J'imagine plus facilement l'écrivaine Catherine Mavrikakis en drop-out qu'en universitaire et cela, depuis son premier roman, Deuils cannibales et mélancoliques jusqu'au Ciel de Bay City. Sa haine viscérale de l'obéissance cadre très mal avec l'idée qu'on se fait de la hiérarchie dans les grandes tours du savoir. Mais dans une société aussi anti-intellectuelle que le Québec, la carrière universitaire est peut-être une rébellion... Encore plus si vous enseignez dans le secteur des sciences humaines, à l'intérieur desquelles la littérature n'est pas très loin en estime des cours de gouache à la maternelle.

Ce malaise dans les sciences humaines est très bien expliqué dans L'éternité en accéléré de Catherine Mavrikakis, un «e-carnet» de 52 textes courts et percutants préalablement publiés sur le web, et qui trouve maintenant son format papier chez Héliotrope. «Les sciences humaines ont honte de ce qu'elles ont été, de ce qui les a fondées, c'est-à-dire qu'elles refusent toute humanité en elles. La vie ne fait plus partie de ce qui est à enseigner et dans ce dispositif ennuyeux que constitue la simple passation des connaissances s'effectuant sans partage de l'expérience, les disciplines s'épuisent et le savoir devient caduc.»

Quand je suis entrée à l'université en littérature, la tête remplie de rêves absurdes - j'allais lire tous les livres importants de tous les temps et de tous les pays en trois ans - j'imaginais un peu cela comme la rencontre avec le professeur Keating dans La société des poètes disparus. Une vision quétaine du savoir? Oui, bien sûr, mais il y a toujours du vrai dans le quétaine, une impulsion sincère.

Je me souviens d'un prof maigrichon brandissant la photo de Camus en déclarant: voici mon drame, j'aurais voulu être aussi beau que lui! Il y avait du tragicomique dans cet aveu. Un autre prof, alors qu'il allait prendre sa retraite, nous a fait un long discours sur l'inutilité du diplôme comme objectif quand on a la soif d'apprendre et de découvrir le monde - nous étions tous au bord des larmes, d'autant plus que personne ne ratait son cours tellement il était passionnant.

En fait, comme plusieurs, j'ai passé mon bac avec un haut taux d'absentéisme, car il y avait beaucoup trop de profs dont on pouvait facilement se passer en suivant tout simplement la bibliographie du cours. Si tout est dans les livres, alors quel est le rôle du professeur? La transmission du savoir par l'expérience, en effet. Nous avions tous besoin de croire qu'on ne s'était pas trompés en pensant que la littérature nous aide à vivre, et pas forcément pour des raisons alimentaires.

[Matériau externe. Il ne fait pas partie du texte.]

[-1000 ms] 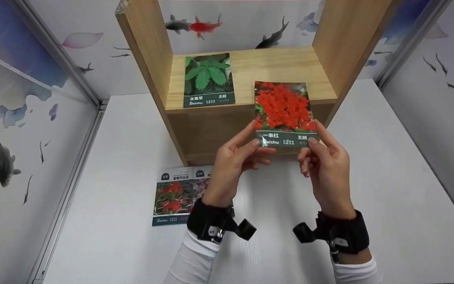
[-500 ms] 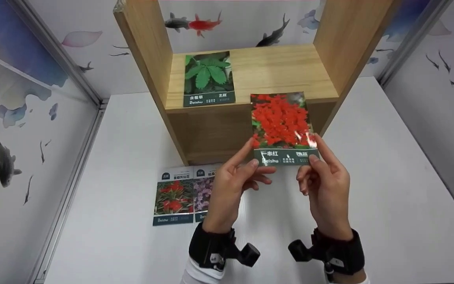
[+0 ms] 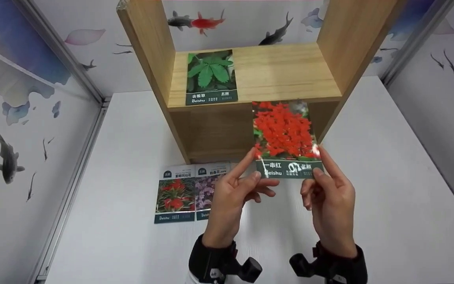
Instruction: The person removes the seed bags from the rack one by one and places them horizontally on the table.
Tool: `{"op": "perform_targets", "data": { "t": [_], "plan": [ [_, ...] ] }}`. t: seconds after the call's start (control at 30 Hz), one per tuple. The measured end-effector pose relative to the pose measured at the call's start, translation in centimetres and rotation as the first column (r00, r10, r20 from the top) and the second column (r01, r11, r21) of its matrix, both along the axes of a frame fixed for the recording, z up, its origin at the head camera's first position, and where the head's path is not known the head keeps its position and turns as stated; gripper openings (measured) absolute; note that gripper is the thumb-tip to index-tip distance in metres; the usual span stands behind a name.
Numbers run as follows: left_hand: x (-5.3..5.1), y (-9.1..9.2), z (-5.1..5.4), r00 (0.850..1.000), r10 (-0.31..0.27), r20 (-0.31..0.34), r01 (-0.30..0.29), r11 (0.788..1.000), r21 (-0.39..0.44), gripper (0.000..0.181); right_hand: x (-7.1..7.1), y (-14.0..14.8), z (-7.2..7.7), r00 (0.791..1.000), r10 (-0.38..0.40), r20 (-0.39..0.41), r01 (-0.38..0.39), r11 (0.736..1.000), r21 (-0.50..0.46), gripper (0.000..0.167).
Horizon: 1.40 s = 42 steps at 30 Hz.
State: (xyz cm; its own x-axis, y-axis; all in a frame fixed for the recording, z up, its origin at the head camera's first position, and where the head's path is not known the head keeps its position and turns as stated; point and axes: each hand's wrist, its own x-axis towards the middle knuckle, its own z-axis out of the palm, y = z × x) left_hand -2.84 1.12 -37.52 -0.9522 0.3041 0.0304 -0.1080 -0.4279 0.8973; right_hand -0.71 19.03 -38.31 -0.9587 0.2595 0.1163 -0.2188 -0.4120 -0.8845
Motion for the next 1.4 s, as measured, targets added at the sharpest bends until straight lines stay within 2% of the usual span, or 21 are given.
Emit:
{"op": "perform_targets", "data": {
  "t": [0.23,0.47,0.6,0.73,0.97,1.2,1.4],
  "plan": [
    [0.3,-0.5,-1.5,1.000,-0.001,-0.002,0.001,1.000,-0.014,0.045,0.3,-0.1,-0.8,0.999,0.050,0.015,-0.050,0.999,0.012,0.046],
    [0.6,-1.1,-3.2,1.000,0.018,0.017,-0.018,1.000,-0.012,0.046,0.4,-0.3,-2.2,0.993,0.110,0.029,-0.113,0.986,0.123,0.045],
    [0.6,-1.3,-4.0,0.999,0.023,0.038,-0.023,0.999,-0.022,0.045,0.4,-0.4,-3.0,0.993,0.105,0.059,-0.114,0.978,0.172,0.045],
    [0.8,-1.6,-4.3,0.999,0.022,0.040,-0.019,0.997,-0.074,0.044,0.4,-0.4,-3.8,0.992,0.094,0.086,-0.110,0.971,0.210,0.046],
    [1.1,-2.1,-4.8,0.999,0.024,0.046,-0.015,0.984,-0.177,0.045,-0.1,-0.1,-5.5,0.983,0.147,0.110,-0.173,0.941,0.291,0.051],
    [1.0,-2.3,-6.4,0.997,0.057,0.058,-0.041,0.968,-0.249,0.048,-0.5,0.0,-7.4,0.969,0.125,0.215,-0.202,0.900,0.386,0.051],
    [0.9,-2.6,-7.8,0.994,0.075,0.077,-0.053,0.964,-0.261,0.047,-0.4,-0.3,-9.0,0.940,0.080,0.331,-0.212,0.899,0.383,0.051]
  ]
}}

«C'est précisément ce lien entre l'universel et le personnel qui se fait de plus en plus mal dans nos systèmes d'éducation. D'un côté le savoir, au nom de la vérité, refuse toute réalité de l'expérience individuelle. De l'autre, la culture populaire se crispe trop souvent sur la vie, tout en n'étant pas toujours capable de sortir du particulier», écrit Mavrikakis.

Dans L'éternité en accéléré, Catherine Mavrikakis est un véritable livre ouvert, cela donne une petite idée de ce qu'elle doit être comme prof. Elle avoue sans problème être une enfant de la télé, qui a grandi dans la peur de la bombe atomique et le culte des Kennedy, le rêve du voyage sur la Lune et l'adoration d'Alice Cooper, le mépris de Michael Jackson qui s'est finalement transformé en tendresse, comme elle a appris à aimer les centres commerciaux, les motels un peu laids, Facebook et la téléréalité. Elle ne met pas de côté ce qui l'a malgré tout conduite vers les hautes sphères littéraires. «Il m'est impossible d'oublier les joies que j'ai connues dans la kitschification du monde. Je suis pourtant critique d'un certain mode de vie qui ne conduit guère à l'intelligence et à la réflexion, mais je sais aussi que l'habit ne fait pas tout à fait le moine et que le motel ne fait pas la salope, pas plus que le B&B ne fait des subversifs ou encore des contestataires de l'empire mondialisant.»

L'éternité en accéléré, c'est un peu une défense de la naïveté, cette quête d'absolu même dans les choses les plus anodines. Catherine Mavrikakis pourrait faire sienne la chanson d'Alain Souchon, puisqu'elle accepte de faire partie de ces «foules sentimentales», au fond.